- _TASK OBJECTIVE_:
What you return must be the exact lines of the material below, from the first through the one that has "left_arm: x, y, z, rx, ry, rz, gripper", with no pictures and, please, nothing else.

=-=-=-=-=

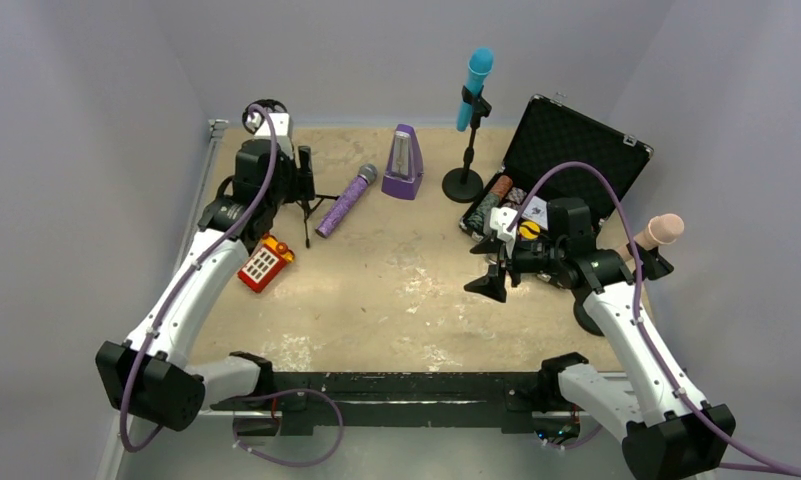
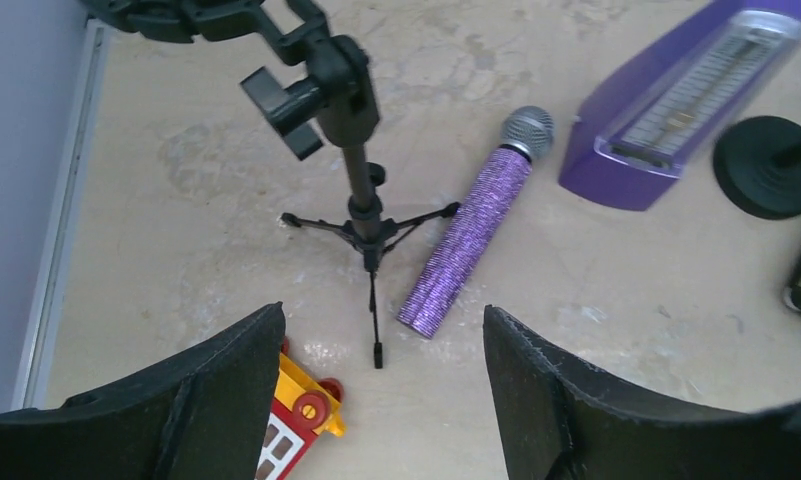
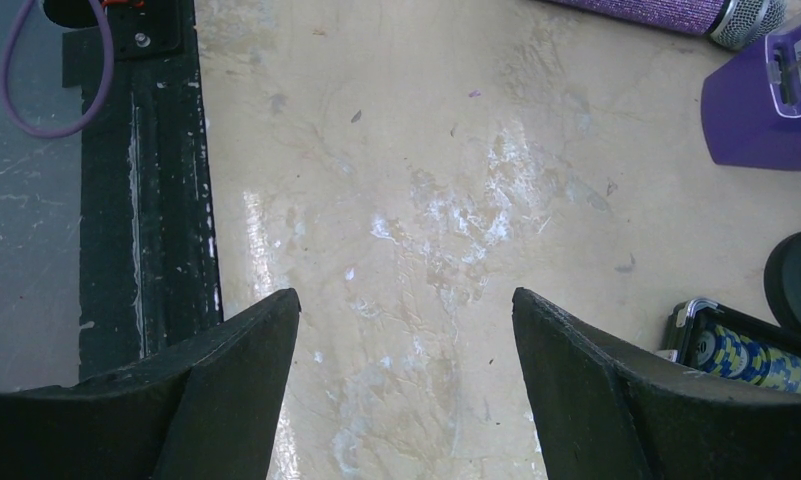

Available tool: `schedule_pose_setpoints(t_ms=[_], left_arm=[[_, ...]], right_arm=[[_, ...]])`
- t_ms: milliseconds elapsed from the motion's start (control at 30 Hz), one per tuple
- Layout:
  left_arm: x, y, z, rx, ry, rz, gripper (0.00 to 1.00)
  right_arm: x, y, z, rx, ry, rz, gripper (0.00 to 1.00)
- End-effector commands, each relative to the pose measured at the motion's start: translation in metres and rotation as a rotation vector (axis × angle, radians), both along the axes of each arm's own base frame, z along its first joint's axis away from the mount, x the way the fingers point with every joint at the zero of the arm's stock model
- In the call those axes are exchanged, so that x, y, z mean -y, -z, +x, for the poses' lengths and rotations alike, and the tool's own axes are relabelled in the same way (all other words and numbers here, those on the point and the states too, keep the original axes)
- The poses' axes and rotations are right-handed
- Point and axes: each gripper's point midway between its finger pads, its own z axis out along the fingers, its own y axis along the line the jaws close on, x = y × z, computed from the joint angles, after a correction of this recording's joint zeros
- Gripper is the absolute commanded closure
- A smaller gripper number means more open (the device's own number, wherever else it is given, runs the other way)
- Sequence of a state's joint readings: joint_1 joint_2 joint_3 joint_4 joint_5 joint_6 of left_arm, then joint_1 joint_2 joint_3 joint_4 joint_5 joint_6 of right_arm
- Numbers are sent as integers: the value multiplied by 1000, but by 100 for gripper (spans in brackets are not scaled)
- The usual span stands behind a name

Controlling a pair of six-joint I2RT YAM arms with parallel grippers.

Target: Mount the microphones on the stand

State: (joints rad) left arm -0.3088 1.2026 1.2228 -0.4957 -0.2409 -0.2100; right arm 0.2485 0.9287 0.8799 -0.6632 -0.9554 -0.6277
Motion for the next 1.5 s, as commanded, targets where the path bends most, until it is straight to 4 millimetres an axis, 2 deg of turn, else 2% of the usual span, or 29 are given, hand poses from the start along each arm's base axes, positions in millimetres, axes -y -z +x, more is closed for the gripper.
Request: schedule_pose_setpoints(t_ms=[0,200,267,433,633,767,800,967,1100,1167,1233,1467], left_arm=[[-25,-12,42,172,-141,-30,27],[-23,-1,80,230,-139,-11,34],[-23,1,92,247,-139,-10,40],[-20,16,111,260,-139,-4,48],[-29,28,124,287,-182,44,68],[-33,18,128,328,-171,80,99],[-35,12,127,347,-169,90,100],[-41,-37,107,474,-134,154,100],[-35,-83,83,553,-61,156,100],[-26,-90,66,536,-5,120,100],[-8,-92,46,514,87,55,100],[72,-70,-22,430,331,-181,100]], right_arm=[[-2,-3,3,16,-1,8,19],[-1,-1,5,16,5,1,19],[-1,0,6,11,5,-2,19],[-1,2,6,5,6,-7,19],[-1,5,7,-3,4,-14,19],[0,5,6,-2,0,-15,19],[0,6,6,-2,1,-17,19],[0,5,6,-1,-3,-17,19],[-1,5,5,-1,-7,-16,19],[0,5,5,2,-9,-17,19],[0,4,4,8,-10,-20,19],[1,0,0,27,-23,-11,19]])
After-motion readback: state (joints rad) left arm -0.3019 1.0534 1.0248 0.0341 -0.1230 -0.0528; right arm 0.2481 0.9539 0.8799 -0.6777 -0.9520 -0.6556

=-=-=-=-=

- _EXERCISE ANSWER_:
Available tool: `schedule_pose_setpoints(t_ms=[_], left_arm=[[_, ...]], right_arm=[[_, ...]])`
- t_ms: milliseconds elapsed from the motion's start (control at 30 Hz), one per tuple
- Layout:
  left_arm: x, y, z, rx, ry, rz, gripper (0.00 to 1.00)

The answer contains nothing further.